▶ INFORMATION SHOWN
..............................

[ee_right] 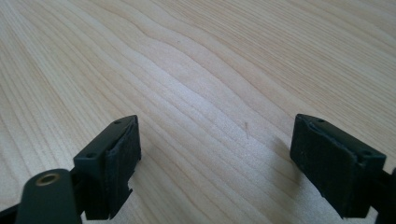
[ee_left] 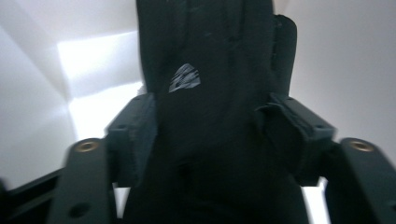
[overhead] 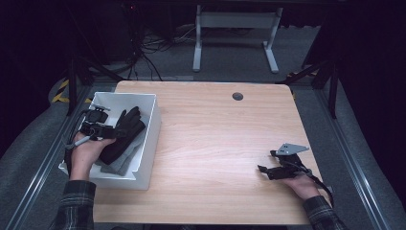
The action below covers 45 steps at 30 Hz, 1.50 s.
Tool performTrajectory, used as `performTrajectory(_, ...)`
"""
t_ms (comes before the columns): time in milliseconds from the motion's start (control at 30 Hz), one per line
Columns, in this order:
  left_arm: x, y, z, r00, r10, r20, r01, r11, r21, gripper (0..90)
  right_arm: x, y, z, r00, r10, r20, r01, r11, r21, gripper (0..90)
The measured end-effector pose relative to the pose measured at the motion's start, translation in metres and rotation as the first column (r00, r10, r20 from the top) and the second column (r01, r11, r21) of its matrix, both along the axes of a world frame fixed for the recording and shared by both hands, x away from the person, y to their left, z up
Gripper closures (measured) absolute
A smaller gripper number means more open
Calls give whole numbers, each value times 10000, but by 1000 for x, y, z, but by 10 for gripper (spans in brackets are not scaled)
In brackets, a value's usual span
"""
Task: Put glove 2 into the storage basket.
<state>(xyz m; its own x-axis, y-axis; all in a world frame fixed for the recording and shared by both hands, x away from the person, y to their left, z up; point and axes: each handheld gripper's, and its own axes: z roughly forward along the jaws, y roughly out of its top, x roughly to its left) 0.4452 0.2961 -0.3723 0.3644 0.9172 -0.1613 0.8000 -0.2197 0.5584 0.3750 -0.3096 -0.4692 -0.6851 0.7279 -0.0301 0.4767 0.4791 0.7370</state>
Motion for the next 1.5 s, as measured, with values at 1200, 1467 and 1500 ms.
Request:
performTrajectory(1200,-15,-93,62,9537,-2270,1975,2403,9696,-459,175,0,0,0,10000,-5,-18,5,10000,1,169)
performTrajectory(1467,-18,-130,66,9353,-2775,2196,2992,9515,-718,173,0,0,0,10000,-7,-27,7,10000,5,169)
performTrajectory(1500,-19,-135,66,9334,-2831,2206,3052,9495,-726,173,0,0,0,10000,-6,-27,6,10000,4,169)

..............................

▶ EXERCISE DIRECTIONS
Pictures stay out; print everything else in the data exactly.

▶ SOLUTION TO THIS TASK
[ee_right] 
[ee_left] 
[overhead] 
The action below covers 45 steps at 30 Hz, 1.50 s.
Tool performTrajectory, used as `performTrajectory(_, ...)`
"""
t_ms (comes before the columns): time in milliseconds from the motion's start (control at 30 Hz), one per line
Columns, in this order:
  left_arm: x, y, z, r00, r10, r20, r01, r11, r21, gripper (0..90)
  right_arm: x, y, z, r00, r10, r20, r01, r11, r21, gripper (0..90)
The measured end-effector pose relative to the pose measured at the motion's start, translation in metres and rotation as the first column (r00, r10, r20 from the top) and the second column (r01, r11, r21) of its matrix, both along the axes of a world frame fixed for the recording and shared by both hands, x away from the person, y to their left, z up
Gripper closures (measured) absolute
A smaller gripper number means more open
Calls give whole numbers, each value times 10000, but by 1000 for x, y, z, but by 10 for gripper (spans in brackets are not scaled)
In brackets, a value's usual span
"""
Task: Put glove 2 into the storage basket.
<state>(xyz m; its own x-axis, y-axis; all in a world frame fixed for the recording and shared by both hands, x away from the person, y to their left, z up; point and axes: each handheld gripper's, and its own axes: z roughly forward along the jaws, y roughly out of its top, x roughly to its left) 0.4452 0.2961 -0.3723 0.3644 0.9172 -0.1613 0.8000 -0.2197 0.5584 0.3750 -0.3096 -0.4692 -0.6851 0.7279 -0.0301 0.4767 0.4791 0.7370</state>
Motion for the next 1.5 s, as measured, with values at 1200, 1467 and 1500 ms.
Request:
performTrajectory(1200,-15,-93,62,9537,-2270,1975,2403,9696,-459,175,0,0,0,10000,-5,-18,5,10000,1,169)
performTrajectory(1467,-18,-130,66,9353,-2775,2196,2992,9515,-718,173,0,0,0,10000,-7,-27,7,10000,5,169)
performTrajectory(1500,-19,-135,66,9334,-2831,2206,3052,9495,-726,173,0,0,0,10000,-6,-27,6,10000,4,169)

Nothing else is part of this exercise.